ARTABAZUS (Gk. Artábazos, Elam. Ir-du-masda. Av. Ašavazdah from Old Iranian *Ṛta-vazdah; cf. Artavasdes), Old Iranian personal name.
1) Son of Pharnaces, commander of the Khwarezmian and Parthian contingent in Xerxes’s campaign against Greece. After the battle of Salamis (480 B.C.) Artabazus accompanied Xerxes to the Hellespont with 60,000 men. Then he returned to Chalcidice and besieged Potidaea and Olynthus, which were in revolt against the Persian rule, and prevented the rebellion from spreading further.
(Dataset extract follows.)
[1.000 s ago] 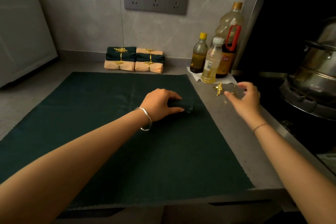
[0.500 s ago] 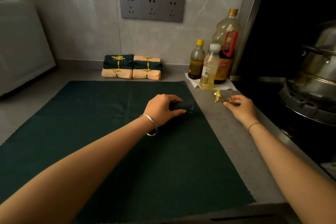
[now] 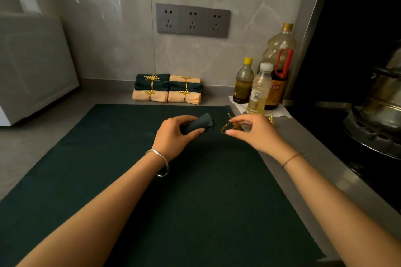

He took Olynthus, but failed to capture Potidaea, called off the siege and joined Mardonius in Thessaly. He advised Mardonius to abstain from the battle of Plataea and to retire to Thebes, where the Persians would have ample supplies for themselves and their horses and from where they could bribe Greek leaders with the help of gold. When Mardonius perished at Plataea (479 B.C.) Artabazus retired with 40,000 men to Phocis, then via Byzantium to the Hellespont. In 477 he was appointed satrap of Hellespont Phrygia and founded there a hereditary line of satraps. Xerxes selected him as the chief Persian expert on Western affairs to conduct the negotiations with Pausanias of Sparta (477-76). In 450 he defended Cyprus with 300 Phoenician ships and troops under the command of Megabyzus against Cimon, Athenian general. The same year he communicated to Athens that Artaxerxes I wanted to negotiate with them. As a result the “peace of Callias” was concluded, ending hostilities between Athens and Persia.
Sources: Diodorus 11.44.4 and 12.4; Herodotus 7.66; 8.126-29; 9.41, 42, 58, 66, 89; Thucydides 1.129-132; see also A. R. Burn, Persia and the Greeks, London, 1970, pp. 497-99 and 536-40.
2) Son of Pharnabazus and Princess Apame. In 362 B.C. he was appointed satrap of Hellespont Phrygia, a position which was hereditary in his family. In 356 he revolted against Artaxerxes III who had ordered the satraps in Asia Minor to disband their mercenaries. With the help of Athens and Thebes Artabazus managed to hold out until 352 when he had to seek refuge at the court of Philip, king of Macedonia. Through the influence of Mentor, his brother-in-law, Artabazus was pardoned in 345 and returned to Persia (Diodorus 16.34 and 52). In 331 after the battle of Gaugamela he fled with Darius III. When Bessus declared himself the king Artabazus deserted to Alexander the Great who granted him the satrapy of Bactria.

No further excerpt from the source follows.